### [EXERCISE GOAL]
Each line of the listing that includes "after" should be reported.
# # # # # # #
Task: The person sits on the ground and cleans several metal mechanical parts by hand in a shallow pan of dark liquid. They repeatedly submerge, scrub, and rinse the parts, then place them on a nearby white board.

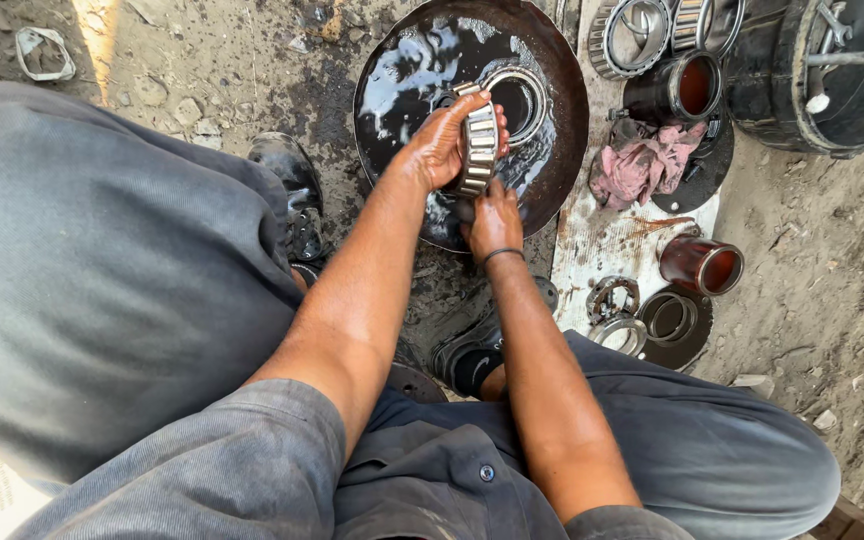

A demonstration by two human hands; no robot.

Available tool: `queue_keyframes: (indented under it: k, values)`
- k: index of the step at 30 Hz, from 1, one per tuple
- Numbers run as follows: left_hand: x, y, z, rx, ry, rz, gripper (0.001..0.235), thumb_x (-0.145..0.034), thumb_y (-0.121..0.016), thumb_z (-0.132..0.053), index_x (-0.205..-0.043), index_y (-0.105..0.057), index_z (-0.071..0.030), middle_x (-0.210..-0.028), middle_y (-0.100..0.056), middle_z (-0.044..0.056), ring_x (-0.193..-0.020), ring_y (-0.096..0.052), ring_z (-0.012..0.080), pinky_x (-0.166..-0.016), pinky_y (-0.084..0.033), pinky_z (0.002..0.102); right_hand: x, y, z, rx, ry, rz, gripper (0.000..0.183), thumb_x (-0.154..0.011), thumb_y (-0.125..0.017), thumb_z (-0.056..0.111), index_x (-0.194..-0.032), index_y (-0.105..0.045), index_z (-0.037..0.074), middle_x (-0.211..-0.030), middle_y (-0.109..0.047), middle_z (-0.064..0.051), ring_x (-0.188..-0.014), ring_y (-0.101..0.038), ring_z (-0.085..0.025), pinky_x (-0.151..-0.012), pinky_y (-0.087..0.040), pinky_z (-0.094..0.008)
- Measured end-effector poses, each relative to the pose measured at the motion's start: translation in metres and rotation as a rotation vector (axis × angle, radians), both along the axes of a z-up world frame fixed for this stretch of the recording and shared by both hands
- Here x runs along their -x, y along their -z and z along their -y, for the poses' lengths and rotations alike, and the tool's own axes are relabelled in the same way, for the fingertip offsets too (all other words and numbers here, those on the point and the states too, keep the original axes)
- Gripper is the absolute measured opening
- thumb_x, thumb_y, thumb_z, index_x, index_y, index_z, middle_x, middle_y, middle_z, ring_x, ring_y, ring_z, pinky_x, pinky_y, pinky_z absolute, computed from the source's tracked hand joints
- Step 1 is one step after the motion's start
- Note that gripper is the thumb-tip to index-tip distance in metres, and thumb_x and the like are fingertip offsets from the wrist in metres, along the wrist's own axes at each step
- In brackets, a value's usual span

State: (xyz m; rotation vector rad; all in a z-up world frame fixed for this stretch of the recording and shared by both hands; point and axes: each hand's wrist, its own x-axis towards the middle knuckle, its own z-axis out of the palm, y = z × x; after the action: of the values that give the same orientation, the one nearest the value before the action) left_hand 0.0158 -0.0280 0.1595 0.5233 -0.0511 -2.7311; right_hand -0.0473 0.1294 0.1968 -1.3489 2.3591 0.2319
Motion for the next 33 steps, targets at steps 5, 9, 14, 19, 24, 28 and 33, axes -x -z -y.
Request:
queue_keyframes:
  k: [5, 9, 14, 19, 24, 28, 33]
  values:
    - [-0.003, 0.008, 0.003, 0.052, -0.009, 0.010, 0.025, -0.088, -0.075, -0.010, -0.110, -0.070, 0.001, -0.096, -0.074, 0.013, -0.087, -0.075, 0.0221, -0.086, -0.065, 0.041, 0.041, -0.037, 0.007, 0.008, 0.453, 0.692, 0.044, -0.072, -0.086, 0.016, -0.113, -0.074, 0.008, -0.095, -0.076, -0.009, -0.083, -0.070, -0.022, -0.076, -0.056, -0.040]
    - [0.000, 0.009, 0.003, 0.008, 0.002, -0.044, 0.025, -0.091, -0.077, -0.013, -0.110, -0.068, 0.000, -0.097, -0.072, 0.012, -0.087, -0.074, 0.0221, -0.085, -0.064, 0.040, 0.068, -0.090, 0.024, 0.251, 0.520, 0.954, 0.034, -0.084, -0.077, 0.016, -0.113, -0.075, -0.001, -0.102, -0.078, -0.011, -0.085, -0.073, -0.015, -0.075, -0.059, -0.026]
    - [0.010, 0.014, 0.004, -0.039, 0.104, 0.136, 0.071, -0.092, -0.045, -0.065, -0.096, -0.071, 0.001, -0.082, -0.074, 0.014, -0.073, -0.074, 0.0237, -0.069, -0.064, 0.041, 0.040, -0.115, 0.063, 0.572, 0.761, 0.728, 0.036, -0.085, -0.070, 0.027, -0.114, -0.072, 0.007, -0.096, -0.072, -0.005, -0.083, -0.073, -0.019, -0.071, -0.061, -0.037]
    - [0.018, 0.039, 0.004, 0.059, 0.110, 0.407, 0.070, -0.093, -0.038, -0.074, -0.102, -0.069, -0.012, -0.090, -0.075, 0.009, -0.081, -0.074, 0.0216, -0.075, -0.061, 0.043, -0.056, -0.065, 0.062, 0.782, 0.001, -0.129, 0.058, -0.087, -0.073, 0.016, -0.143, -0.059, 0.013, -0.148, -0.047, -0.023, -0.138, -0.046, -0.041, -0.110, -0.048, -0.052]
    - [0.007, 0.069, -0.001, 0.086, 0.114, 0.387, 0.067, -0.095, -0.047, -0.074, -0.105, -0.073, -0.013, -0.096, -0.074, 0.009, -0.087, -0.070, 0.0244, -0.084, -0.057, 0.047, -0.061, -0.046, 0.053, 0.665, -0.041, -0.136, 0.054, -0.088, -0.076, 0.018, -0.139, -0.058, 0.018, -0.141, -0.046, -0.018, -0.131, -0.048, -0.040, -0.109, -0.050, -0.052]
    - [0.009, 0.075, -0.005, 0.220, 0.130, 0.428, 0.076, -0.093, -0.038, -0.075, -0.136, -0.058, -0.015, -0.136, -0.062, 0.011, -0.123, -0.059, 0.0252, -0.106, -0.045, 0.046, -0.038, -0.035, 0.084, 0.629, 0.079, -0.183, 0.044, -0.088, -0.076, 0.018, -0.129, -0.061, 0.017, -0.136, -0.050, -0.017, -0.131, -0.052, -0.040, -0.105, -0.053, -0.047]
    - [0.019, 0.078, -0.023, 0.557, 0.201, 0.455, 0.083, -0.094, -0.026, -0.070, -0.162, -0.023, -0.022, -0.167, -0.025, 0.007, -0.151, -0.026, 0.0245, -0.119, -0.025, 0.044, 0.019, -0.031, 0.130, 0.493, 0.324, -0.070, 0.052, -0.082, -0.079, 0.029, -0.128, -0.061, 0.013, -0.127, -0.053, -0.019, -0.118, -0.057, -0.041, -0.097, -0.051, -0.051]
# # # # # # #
### [REPLY]
- Step 1 is one step after the motion's start
State: (xyz m; rotation vector rad; all in a z-up world frame fixed for this stretch of the recording and shared by both hands; point and axes: each hand's wrist, its own x-axis towards the middle knuckle, its own z-axis out of the palm, y = z × x; after the action: of the values that give the same orientation, the one nearest the value before the action) left_hand 0.0158 -0.0280 0.1595 0.5233 -0.0511 -2.7311; right_hand -0.0473 0.1294 0.1968 -1.3489 2.3591 0.2319

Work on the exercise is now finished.